On Friday, May 31, 2019 at 11:02:10 PM UTC-4, charles wrote:
>
> I was always sad about Gandalf, they kinda Zigged when everyone else 
> zagged.  Way Back when I recall showing one of their engineers one of 
> the First HAYES modems -and I asked why Gandalf was not in the market. 
> He answered that PCs were Kids stuff, and that they only made products 
> for data centers. 
>

To be fair, that wasn't just Gandalf - that was the mind-set of most of the 
industry. In the product space that Gandalf occupied there were also 
companies like Case and DCA, neither of whom were able to successfully 
transition to the new market. DCA did a quick save by purchasing the IRMA 
company, who made 3270 adapters for PCs (and later Macs and also standalone 
units). So they had a new market, pretty much all to themselves, while 
continuing to have sales / support income from legacy customers.

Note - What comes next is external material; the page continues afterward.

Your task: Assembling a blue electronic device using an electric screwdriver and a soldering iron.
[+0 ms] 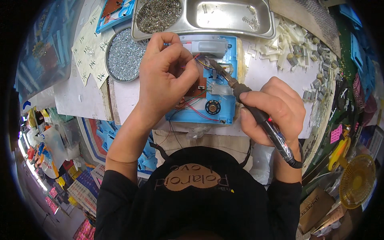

On the other hand, those established companies were selling their products 
at much higher prices (the 4-port terminal-side board for the PACX IV was 
$600, and most of that was profit) and they also had partnerships with 
established modem vendors like ComData and perhaps didn't want to disrupt 
those deals in order to get into a very price-sensitive market of unknown 
(at the time) size.

There wasn't a lot of movement in the other direction - of the early 
low-end modem makers, US Robotics was probably the only one to get any sort 
of sizable penetration of the host-side market. Part of this was a complete 
lack of understanding about how sales were made on the host side - I don't 
think any of the low-end modem makers offered reasonable quantity discounts 
to end users, none offered lease / financing options, and all of them 
wanted MORE for a rackmount unit (which was a bare board - no case, manual, 
software, power adapter, cables, etc.) than they wanted for a standalone 
unit, and of course they also wanted big $ for the rackmount chassis. The 
sole example was Microcom, who graciously sold their rackmount modems for 
the same price as the standalone models.